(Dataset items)
-------------------------

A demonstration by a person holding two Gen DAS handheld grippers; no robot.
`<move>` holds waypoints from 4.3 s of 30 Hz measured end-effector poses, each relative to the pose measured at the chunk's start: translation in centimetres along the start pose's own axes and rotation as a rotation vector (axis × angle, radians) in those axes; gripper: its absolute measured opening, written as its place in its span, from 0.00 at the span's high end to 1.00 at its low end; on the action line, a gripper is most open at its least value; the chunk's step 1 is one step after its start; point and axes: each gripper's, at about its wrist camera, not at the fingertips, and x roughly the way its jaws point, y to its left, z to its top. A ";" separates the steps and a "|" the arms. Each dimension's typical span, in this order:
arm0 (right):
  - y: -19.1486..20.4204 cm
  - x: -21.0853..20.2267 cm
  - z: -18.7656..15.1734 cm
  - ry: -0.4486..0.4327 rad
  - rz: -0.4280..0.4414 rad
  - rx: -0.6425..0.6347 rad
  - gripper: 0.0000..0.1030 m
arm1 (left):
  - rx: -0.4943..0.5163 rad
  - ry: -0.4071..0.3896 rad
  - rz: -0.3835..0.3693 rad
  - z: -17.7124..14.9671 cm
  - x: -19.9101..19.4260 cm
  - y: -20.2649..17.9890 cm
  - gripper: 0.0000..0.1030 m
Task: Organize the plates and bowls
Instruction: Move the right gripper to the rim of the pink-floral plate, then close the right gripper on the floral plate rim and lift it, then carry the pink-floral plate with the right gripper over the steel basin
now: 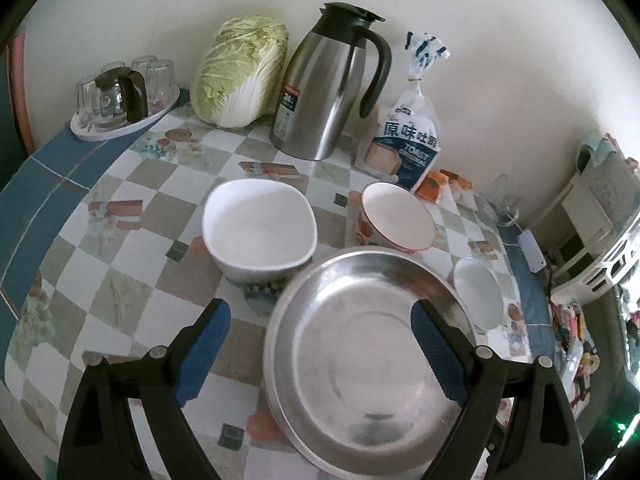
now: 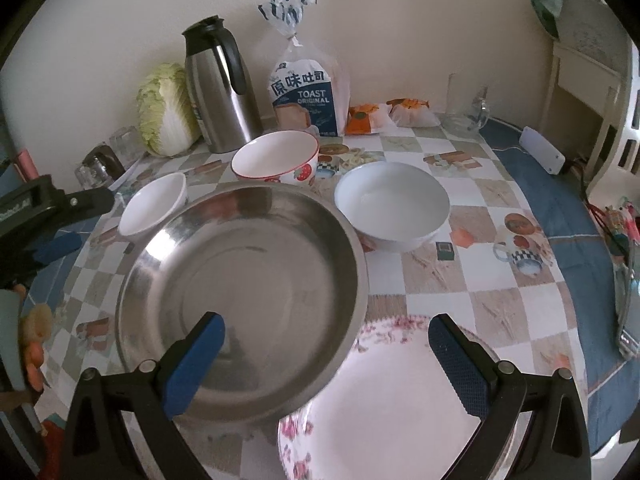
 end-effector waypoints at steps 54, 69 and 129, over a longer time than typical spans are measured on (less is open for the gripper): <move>-13.3 -1.8 -5.0 0.160 -0.043 0.362 0.20 | 0.290 0.301 0.012 -14.1 0.7 -12.7 0.14; -15.6 0.7 -6.8 0.270 0.018 0.495 0.50 | 0.171 0.431 0.005 -15.5 4.0 -11.5 0.36; -21.9 2.1 -8.9 0.237 0.168 0.671 0.86 | 0.113 0.422 -0.054 -15.8 9.2 -14.9 0.78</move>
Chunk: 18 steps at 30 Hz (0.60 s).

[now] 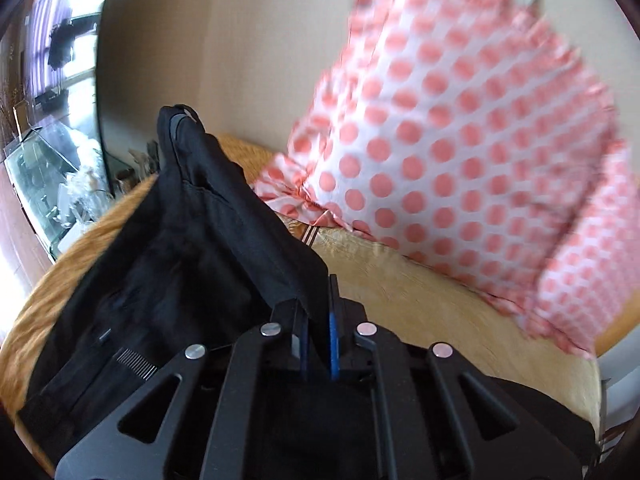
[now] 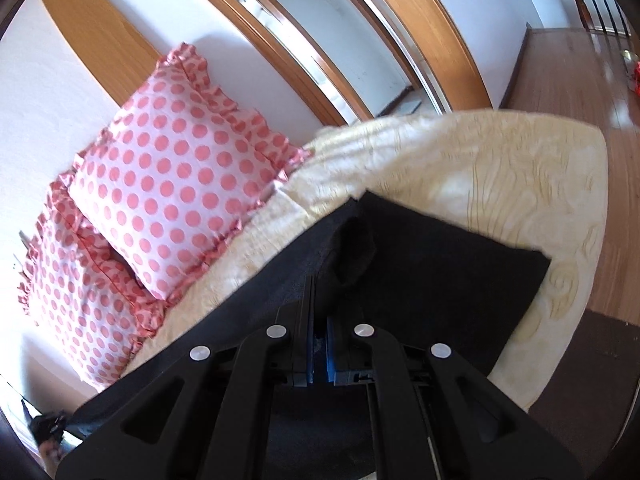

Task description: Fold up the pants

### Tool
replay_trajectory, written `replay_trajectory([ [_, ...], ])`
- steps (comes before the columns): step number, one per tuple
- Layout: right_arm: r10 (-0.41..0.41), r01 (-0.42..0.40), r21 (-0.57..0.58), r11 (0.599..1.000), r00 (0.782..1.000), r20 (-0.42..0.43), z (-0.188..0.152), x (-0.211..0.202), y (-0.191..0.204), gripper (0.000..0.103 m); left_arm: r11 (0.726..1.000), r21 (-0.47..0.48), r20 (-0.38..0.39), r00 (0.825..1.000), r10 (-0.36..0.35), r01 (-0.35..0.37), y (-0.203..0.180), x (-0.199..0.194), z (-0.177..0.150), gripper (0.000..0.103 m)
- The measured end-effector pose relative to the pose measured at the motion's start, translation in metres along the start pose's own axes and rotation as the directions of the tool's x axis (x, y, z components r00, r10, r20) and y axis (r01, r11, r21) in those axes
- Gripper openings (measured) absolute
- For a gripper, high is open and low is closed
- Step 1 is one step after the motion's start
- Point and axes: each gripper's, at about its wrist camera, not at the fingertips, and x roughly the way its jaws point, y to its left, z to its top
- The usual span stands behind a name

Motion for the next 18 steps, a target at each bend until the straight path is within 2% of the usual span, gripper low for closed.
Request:
replay_trajectory([
  [3,0.001,-0.001,0.002,1.0,1.0,0.029,0.007,-0.008,-0.003,0.004,1.0,0.01,0.09,0.996,-0.021,0.02,0.013,-0.068,-0.037,0.007],
  [8,-0.019,0.018,0.017,1.0,0.999,0.04,0.013,-0.012,-0.016,0.004,1.0,-0.004,0.164,0.986,0.013,-0.012,0.034,-0.119,-0.102,0.007],
  [10,-0.028,0.028,0.018,0.999,0.999,0.03,0.012,-0.011,-0.02,0.004,0.999,-0.014,0.171,0.984,0.054,-0.052,0.039,-0.125,-0.13,0.007],
  [12,-0.036,0.036,0.02,0.999,0.999,0.025,0.01,-0.011,-0.024,0.004,0.996,-0.048,0.134,0.988,0.081,-0.076,0.049,-0.119,-0.156,0.006],
  [15,-0.052,0.052,0.023,0.998,0.999,0.012,0.007,-0.009,-0.03,0.004,0.99,-0.069,0.118,0.985,0.13,-0.122,0.059,-0.111,-0.18,0.006],
  [17,-0.063,0.063,0.026,0.998,0.998,-0.002,0.005,-0.007,-0.034,0.004,0.989,-0.076,0.104,0.985,0.136,-0.129,0.065,-0.107,-0.188,0.008],
  [18,-0.065,0.065,0.029,0.997,0.998,-0.007,0.004,-0.007,-0.035,0.004,0.989,-0.09,0.097,0.987,0.13,-0.122,0.068,-0.106,-0.189,0.014],
])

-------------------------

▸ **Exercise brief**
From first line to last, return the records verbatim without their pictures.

▸ **Finished task**
A demonstration by a person holding two Gen DAS handheld grippers; no robot.
`<move>` holds waypoints from 4.3 s of 30 Hz measured end-effector poses, each relative to the pose measured at the chunk's start: translation in centimetres along the start pose's own axes and rotation as a rotation vector (axis × angle, radians) in those axes; gripper: its absolute measured opening, written as its place in its span, from 0.00 at the span's high end to 1.00 at its low end; on the action line, a gripper is most open at its least value; the chunk's step 1 is one step after its start; point and axes: each gripper's, at about its wrist camera, not at the fingertips, and x roughly the way its jaws point, y to its left, z to its top. A ";" separates the steps and a "|" the arms. Each dimension's typical span, in this order:
arm0 (right):
  - y: -19.1486..20.4204 cm
  - x: -21.0853..20.2267 cm
  - z: -18.7656..15.1734 cm
  - ry: -0.4486..0.4327 rad
  - rz: -0.4280..0.4414 rad
  - rx: -0.6425..0.6347 rad
  - gripper: 0.0000..0.1030 m
arm1 (left):
  - rx: -0.4943..0.5163 rad
  - ry: -0.4071..0.3896 rad
  - rz: -0.3835..0.3693 rad
  - z: -17.7124..14.9671 cm
  - x: -19.9101..19.4260 cm
  - y: -20.2649..17.9890 cm
  - gripper: 0.0000..0.1030 m
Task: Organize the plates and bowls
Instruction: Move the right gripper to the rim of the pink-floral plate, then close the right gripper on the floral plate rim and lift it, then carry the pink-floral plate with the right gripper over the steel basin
now: 
now: 
 end-effector waypoints at steps 54, 69 and 129, over a longer time than typical spans are measured on (less is open for the gripper): <move>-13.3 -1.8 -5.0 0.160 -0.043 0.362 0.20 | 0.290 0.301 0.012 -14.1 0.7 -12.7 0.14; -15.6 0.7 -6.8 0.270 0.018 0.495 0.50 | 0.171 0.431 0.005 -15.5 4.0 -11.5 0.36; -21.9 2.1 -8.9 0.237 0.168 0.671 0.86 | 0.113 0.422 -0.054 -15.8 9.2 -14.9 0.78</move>
Chunk: 18 steps at 30 Hz (0.60 s).

[now] 
[now] 

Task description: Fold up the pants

### Tool
replay_trajectory, written `replay_trajectory([ [_, ...], ])`
- steps (comes before the columns): step number, one per tuple
- Layout: right_arm: r10 (-0.41..0.41), r01 (-0.42..0.40), r21 (-0.57..0.58), r11 (0.599..1.000), r00 (0.782..1.000), r20 (-0.42..0.43), z (-0.188..0.152), x (-0.211..0.202), y (-0.191..0.204), gripper (0.000..0.103 m); left_arm: r11 (0.726..1.000), r21 (-0.47..0.48), r20 (-0.38..0.39), r00 (0.825..1.000), r10 (-0.36..0.35), r01 (-0.35..0.37), y (-0.203..0.180), x (-0.199..0.194), z (-0.177..0.150), gripper (0.000..0.103 m)
- The measured end-effector pose relative to the pose measured at the motion's start, translation in metres along the start pose's own axes and rotation as the directions of the tool's x axis (x, y, z components r00, r10, r20) and y axis (r01, r11, r21) in those axes
- Gripper openings (measured) absolute
- For a gripper, high is open and low is closed
- Step 1 is one step after the motion's start
- Point and axes: each gripper's, at about its wrist camera, not at the fingertips, and x roughly the way its jaws point, y to its left, z to its top
- The usual span stands behind a name

Motion for the next 18 steps, a target at each bend until the straight path is within 2% of the usual span, gripper low for closed.
Request:
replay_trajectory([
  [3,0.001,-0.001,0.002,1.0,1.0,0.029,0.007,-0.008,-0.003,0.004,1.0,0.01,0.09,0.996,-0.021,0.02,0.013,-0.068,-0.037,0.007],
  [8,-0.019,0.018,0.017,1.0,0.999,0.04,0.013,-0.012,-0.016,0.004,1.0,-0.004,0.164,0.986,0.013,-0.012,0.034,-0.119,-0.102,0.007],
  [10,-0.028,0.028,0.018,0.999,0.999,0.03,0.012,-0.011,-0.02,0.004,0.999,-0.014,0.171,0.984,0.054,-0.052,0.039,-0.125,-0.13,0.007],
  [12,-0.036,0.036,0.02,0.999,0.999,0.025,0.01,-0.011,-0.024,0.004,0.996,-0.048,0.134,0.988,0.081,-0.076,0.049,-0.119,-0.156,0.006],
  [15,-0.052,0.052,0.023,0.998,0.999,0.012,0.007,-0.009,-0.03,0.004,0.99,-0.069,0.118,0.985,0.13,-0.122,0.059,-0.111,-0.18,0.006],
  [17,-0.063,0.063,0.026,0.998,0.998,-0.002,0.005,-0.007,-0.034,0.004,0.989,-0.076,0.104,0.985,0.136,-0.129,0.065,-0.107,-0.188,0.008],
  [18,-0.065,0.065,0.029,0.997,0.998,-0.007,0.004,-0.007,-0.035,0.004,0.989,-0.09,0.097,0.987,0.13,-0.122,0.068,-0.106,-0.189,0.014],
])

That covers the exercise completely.